# PROBLEM STATEMENT:
Every line of the material must be set down again without alteration.

# SUPPLIED MATERIAL:

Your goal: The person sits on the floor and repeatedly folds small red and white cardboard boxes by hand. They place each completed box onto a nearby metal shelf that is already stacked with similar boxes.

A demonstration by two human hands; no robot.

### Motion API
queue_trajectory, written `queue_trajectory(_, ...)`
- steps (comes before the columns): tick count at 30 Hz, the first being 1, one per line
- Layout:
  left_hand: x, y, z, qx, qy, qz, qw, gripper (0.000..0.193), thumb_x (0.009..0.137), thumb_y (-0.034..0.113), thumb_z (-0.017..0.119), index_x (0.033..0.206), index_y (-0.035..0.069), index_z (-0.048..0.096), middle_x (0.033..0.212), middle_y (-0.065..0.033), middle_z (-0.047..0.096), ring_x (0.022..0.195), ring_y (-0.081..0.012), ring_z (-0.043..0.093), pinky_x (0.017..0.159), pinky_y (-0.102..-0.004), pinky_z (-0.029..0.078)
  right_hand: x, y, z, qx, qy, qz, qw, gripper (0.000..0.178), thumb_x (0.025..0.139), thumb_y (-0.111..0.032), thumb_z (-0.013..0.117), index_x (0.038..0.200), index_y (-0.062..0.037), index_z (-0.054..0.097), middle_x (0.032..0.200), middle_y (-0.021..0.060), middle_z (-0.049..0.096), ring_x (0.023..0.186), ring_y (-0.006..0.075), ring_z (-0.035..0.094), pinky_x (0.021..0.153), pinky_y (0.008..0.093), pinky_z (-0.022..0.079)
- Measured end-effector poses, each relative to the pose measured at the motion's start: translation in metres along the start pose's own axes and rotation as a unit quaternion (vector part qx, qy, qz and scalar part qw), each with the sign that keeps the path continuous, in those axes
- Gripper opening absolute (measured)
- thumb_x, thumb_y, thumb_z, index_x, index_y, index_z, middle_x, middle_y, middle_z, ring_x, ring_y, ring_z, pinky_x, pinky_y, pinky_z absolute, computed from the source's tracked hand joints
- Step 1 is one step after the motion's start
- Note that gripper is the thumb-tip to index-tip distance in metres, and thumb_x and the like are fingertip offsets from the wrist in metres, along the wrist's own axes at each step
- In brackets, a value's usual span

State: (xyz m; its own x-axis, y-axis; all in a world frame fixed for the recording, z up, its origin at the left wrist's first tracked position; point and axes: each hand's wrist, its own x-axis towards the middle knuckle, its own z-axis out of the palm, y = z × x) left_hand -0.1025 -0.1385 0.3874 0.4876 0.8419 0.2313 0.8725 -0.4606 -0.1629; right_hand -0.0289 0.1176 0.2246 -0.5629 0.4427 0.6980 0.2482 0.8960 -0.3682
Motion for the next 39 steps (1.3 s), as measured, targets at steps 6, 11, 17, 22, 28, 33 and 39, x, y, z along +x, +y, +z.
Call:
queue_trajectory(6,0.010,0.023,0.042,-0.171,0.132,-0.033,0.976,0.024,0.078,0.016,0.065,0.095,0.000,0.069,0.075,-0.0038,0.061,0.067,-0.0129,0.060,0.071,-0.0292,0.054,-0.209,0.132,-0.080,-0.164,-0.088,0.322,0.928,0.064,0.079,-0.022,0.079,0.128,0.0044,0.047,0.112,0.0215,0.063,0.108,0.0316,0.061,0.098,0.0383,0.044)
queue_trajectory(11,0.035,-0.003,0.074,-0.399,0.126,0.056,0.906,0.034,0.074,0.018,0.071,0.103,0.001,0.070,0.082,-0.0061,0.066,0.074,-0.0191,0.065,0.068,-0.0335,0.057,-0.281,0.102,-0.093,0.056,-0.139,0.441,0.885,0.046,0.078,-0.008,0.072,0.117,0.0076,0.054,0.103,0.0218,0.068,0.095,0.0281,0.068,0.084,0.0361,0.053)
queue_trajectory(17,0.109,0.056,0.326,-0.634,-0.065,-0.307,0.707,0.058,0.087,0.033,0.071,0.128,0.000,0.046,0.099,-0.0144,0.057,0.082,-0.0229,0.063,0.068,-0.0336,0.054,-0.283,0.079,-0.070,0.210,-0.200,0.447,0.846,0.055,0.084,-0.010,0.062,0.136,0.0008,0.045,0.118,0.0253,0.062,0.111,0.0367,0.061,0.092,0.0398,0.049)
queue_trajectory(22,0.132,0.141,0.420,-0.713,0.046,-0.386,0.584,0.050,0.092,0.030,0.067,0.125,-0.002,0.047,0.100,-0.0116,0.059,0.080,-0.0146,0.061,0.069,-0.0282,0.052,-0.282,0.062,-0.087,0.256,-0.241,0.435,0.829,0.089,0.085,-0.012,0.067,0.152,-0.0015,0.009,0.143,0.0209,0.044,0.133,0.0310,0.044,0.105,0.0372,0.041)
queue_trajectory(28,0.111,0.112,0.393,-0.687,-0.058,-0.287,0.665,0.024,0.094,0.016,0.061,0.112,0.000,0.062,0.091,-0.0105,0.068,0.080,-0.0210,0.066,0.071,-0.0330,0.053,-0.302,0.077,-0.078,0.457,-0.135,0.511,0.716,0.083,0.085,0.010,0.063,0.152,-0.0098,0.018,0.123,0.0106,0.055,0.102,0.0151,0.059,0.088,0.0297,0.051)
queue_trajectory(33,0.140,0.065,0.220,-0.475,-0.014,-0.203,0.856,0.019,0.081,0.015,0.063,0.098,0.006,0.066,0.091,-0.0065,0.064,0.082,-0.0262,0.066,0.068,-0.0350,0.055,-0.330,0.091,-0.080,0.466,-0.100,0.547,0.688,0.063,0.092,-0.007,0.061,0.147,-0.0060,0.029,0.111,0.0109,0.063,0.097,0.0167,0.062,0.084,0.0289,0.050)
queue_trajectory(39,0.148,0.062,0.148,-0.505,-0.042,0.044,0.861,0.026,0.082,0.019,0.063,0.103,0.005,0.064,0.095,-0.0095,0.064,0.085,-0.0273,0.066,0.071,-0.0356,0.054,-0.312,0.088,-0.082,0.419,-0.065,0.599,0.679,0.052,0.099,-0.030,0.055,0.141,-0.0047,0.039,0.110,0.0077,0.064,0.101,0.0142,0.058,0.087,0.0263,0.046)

# EXERCISE OUTPUT:
Your goal: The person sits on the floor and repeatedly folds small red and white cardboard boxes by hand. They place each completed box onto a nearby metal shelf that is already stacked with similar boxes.

A demonstration by two human hands; no robot.

### Motion API
queue_trajectory, written `queue_trajectory(_, ...)`
- steps (comes before the columns): tick count at 30 Hz, the first being 1, one per line
- Layout:
  left_hand: x, y, z, qx, qy, qz, qw, gripper (0.000..0.193), thumb_x (0.009..0.137), thumb_y (-0.034..0.113), thumb_z (-0.017..0.119), index_x (0.033..0.206), index_y (-0.035..0.069), index_z (-0.048..0.096), middle_x (0.033..0.212), middle_y (-0.065..0.033), middle_z (-0.047..0.096), ring_x (0.022..0.195), ring_y (-0.081..0.012), ring_z (-0.043..0.093), pinky_x (0.017..0.159), pinky_y (-0.102..-0.004), pinky_z (-0.029..0.078)
  right_hand: x, y, z, qx, qy, qz, qw, gripper (0.000..0.178), thumb_x (0.025..0.139), thumb_y (-0.111..0.032), thumb_z (-0.013..0.117), index_x (0.038..0.200), index_y (-0.062..0.037), index_z (-0.054..0.097), middle_x (0.032..0.200), middle_y (-0.021..0.060), middle_z (-0.049..0.096), ring_x (0.023..0.186), ring_y (-0.006..0.075), ring_z (-0.035..0.094), pinky_x (0.021..0.153), pinky_y (0.008..0.093), pinky_z (-0.022..0.079)
- Measured end-effector poses, each relative to the pose measured at the motion's start: translation in metres along the start pose's own axes and rotation as a unit quaternion (vector part qx, qy, qz and scalar part qw), each with the sign that keeps the path continuous, in those axes
- Gripper opening absolute (measured)
- thumb_x, thumb_y, thumb_z, index_x, index_y, index_z, middle_x, middle_y, middle_z, ring_x, ring_y, ring_z, pinky_x, pinky_y, pinky_z absolute, computed from the source's tracked hand joints
- Step 1 is one step after the motion's start
- Note that gripper is the thumb-tip to index-tip distance in metres, and thumb_x and the like are fingertip offsets from the wrist in metres, along the wrist's own axes at each step
- In brackets, a value's usual span

State: (xyz m; its own x-axis, y-axis; all in a world frame fixed for the recording, z up, its origin at the left wrist's first tracked position; point and axes: each hand's wrist, its own x-axis towards the middle knuckle, its own z-axis out of the palm, y = z × x) left_hand -0.1025 -0.1385 0.3874 0.4876 0.8419 0.2313 0.8725 -0.4606 -0.1629; right_hand -0.0289 0.1176 0.2246 -0.5629 0.4427 0.6980 0.2482 0.8960 -0.3682
Motion for the next 39 steps (1.3 s), as measured, targets at steps 6, 11, 17, 22, 28, 33 and 39, x, y, z along +x, +y, +z.
Call:
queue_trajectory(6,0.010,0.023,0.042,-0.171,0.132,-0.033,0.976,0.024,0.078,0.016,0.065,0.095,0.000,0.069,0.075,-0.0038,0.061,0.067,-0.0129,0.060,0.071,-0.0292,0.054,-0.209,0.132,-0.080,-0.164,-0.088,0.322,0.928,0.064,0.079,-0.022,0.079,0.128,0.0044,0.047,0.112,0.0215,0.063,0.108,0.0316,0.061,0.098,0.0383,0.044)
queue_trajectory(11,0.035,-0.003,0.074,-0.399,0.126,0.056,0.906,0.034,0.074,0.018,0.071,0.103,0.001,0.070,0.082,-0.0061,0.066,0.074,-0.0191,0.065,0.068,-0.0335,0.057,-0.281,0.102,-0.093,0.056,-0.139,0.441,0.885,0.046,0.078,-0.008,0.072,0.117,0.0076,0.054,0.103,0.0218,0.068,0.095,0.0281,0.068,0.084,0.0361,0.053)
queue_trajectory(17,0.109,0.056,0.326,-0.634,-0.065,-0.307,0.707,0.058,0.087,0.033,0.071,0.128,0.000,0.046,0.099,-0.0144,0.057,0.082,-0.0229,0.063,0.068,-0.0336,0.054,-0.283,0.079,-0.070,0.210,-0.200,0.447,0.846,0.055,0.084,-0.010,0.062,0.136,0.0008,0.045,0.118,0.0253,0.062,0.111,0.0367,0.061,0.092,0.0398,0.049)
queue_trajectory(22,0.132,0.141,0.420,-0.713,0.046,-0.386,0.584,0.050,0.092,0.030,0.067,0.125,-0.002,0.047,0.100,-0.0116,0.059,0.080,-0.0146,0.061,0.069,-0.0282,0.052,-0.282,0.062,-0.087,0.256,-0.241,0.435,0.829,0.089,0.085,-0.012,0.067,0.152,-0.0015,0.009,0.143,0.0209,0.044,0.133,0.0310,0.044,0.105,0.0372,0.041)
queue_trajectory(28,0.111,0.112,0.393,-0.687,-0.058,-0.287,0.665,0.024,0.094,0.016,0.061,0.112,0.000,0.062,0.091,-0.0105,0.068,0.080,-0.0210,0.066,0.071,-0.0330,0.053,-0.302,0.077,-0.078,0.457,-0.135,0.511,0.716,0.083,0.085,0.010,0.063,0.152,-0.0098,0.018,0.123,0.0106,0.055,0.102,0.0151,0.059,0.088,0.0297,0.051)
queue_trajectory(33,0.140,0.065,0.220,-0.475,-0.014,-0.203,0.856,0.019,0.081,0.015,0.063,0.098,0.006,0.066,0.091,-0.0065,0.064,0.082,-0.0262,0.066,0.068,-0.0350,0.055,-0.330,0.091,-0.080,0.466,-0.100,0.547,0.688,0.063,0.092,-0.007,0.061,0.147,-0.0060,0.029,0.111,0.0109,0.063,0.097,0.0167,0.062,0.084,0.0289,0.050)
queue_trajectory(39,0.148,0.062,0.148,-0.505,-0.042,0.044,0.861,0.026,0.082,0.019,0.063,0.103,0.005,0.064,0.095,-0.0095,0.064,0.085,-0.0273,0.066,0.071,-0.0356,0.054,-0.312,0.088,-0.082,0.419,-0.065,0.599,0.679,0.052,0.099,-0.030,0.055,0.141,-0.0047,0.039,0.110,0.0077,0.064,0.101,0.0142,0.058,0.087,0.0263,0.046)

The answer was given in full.